▶ _Data provided_
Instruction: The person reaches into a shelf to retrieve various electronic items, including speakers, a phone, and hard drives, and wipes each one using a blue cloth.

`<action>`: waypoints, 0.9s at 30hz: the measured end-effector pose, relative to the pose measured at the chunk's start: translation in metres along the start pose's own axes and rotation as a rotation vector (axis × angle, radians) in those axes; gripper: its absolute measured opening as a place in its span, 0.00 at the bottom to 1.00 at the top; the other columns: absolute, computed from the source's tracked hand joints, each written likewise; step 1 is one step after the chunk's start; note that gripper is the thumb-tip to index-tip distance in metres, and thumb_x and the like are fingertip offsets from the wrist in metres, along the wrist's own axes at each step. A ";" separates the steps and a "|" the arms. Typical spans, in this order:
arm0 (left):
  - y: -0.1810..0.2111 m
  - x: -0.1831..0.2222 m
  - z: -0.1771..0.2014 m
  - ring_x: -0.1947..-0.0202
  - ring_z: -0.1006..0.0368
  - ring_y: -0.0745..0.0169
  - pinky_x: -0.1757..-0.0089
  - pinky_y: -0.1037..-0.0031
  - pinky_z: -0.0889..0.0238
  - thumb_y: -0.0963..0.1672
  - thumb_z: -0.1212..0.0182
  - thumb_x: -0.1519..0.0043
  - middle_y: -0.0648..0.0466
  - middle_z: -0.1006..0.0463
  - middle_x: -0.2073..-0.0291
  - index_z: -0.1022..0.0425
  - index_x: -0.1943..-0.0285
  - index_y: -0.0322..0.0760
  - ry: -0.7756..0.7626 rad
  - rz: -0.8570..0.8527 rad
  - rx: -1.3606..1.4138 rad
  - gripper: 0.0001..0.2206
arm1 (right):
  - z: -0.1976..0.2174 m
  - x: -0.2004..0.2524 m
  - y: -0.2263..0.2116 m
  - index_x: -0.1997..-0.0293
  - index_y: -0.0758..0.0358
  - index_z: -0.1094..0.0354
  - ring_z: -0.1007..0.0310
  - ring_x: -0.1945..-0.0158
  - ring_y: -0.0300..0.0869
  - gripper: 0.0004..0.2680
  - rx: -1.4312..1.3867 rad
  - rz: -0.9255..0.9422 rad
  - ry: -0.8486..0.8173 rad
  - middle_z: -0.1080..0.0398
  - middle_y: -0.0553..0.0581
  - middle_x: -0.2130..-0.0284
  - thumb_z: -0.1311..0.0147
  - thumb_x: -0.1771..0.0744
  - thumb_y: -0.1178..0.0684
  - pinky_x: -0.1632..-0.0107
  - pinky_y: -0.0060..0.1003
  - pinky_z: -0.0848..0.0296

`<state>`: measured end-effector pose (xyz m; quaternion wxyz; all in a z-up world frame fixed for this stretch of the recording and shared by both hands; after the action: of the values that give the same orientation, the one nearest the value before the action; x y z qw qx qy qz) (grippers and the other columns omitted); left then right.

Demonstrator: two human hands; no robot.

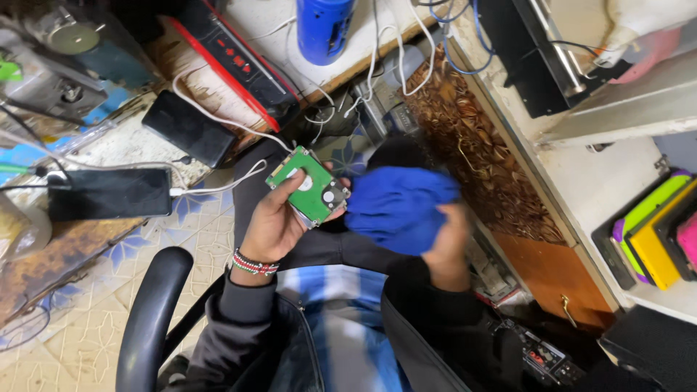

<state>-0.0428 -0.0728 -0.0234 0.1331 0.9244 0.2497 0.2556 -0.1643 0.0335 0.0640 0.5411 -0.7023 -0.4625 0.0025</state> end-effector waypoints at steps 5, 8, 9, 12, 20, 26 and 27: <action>0.004 -0.003 -0.006 0.55 0.19 0.39 0.53 0.50 0.23 0.51 0.46 0.34 0.32 0.19 0.57 0.37 0.27 0.31 -0.103 -0.035 -0.029 0.28 | 0.078 -0.029 -0.002 0.28 0.70 0.52 0.29 0.42 0.47 0.25 0.055 0.374 -0.273 0.32 0.60 0.46 0.56 0.34 0.51 0.34 0.44 0.31; -0.020 -0.008 -0.003 0.59 0.18 0.42 0.55 0.46 0.24 0.62 0.55 0.35 0.31 0.20 0.61 0.39 0.26 0.31 -0.171 -0.013 -0.021 0.39 | 0.053 -0.031 0.012 0.25 0.67 0.58 0.37 0.36 0.49 0.27 0.116 0.500 -0.347 0.38 0.61 0.40 0.52 0.33 0.48 0.30 0.54 0.37; -0.025 -0.011 -0.003 0.59 0.18 0.42 0.55 0.46 0.24 0.62 0.55 0.35 0.31 0.20 0.61 0.39 0.26 0.31 -0.173 -0.016 -0.022 0.39 | 0.040 -0.029 0.014 0.25 0.67 0.58 0.37 0.36 0.49 0.27 0.115 0.502 -0.351 0.38 0.61 0.40 0.52 0.33 0.48 0.30 0.54 0.37; -0.030 -0.009 0.001 0.68 0.19 0.60 0.61 0.64 0.20 0.66 0.55 0.40 0.45 0.18 0.66 0.30 0.32 0.38 0.050 -0.099 -0.101 0.39 | -0.003 -0.009 0.036 0.29 0.71 0.48 0.45 0.29 0.57 0.29 0.670 0.734 -0.505 0.42 0.70 0.35 0.51 0.32 0.37 0.25 0.57 0.55; -0.001 0.004 -0.026 0.56 0.18 0.57 0.55 0.71 0.21 0.68 0.63 0.40 0.42 0.17 0.55 0.23 0.41 0.29 0.018 -0.075 0.000 0.44 | 0.008 0.000 0.079 0.47 0.37 0.23 0.24 0.52 0.47 0.18 1.220 1.065 -0.273 0.32 0.52 0.53 0.35 0.42 0.51 0.47 0.40 0.25; -0.036 -0.015 0.014 0.60 0.18 0.47 0.58 0.61 0.21 0.69 0.69 0.40 0.33 0.18 0.58 0.29 0.34 0.28 -0.077 -0.062 -0.092 0.48 | 0.021 -0.014 0.035 0.46 0.51 0.26 0.24 0.53 0.53 0.16 1.063 0.887 -0.081 0.30 0.58 0.55 0.35 0.39 0.53 0.50 0.44 0.27; -0.030 -0.011 0.004 0.60 0.18 0.47 0.58 0.61 0.21 0.69 0.69 0.40 0.33 0.18 0.58 0.29 0.34 0.28 -0.082 -0.065 -0.093 0.48 | 0.017 -0.014 0.027 0.46 0.51 0.26 0.24 0.53 0.53 0.16 1.063 0.894 -0.081 0.30 0.58 0.55 0.35 0.39 0.53 0.50 0.44 0.27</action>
<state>-0.0608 -0.0540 -0.0429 0.1943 0.9184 0.2618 0.2243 -0.1638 0.0379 0.0292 0.7411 -0.4645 -0.0846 0.4773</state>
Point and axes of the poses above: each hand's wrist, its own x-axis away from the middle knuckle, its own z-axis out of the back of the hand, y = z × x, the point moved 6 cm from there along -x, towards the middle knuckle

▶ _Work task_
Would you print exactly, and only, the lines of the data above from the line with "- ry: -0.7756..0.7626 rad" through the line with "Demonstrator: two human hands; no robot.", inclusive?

▶ _Answer to the exercise_
  - ry: -0.7756..0.7626 rad
  - rz: -0.8570..0.8527 rad
  - rx: -1.3606..1.4138 rad
  - gripper: 0.0001..0.2206
arm1 (right):
  - z: -0.1976..0.2174 m
  - x: -0.2004..0.2524 m
  - y: -0.2263..0.2116 m
  - index_x: -0.1997..-0.0293
  - index_y: -0.0758..0.0358
  - index_z: -0.1094..0.0354
  - ring_z: -0.1007..0.0310
  - ring_x: -0.1945..-0.0158
  - ring_y: -0.0300..0.0869
  - gripper: 0.0004..0.2680
  - rx: -1.4312..1.3867 rad
  - rz: -0.9255..0.9422 rad
  - ry: -0.8486..0.8173 rad
  - middle_z: -0.1080..0.0398
  - middle_y: -0.0553..0.0581
  - middle_x: -0.2130..-0.0284
  - thumb_z: -0.1311..0.0147
  - thumb_x: -0.1771..0.0744
  - thumb_y: -0.1178..0.0684
  - pinky_x: -0.1632..-0.0107
  - pinky_y: -0.0060..0.1003
  - pinky_z: -0.0848..0.0296

`<state>`: measured end-effector pose (xyz m; quaternion wxyz; all in a z-up world frame fixed for this stretch of the recording and shared by both hands; after the action: of the values that give the same orientation, the one nearest the value before the action; x y z qw qx qy qz) (grippers and the other columns omitted); left then right.

Demonstrator: two human hands; no robot.

No more output is given for this exercise.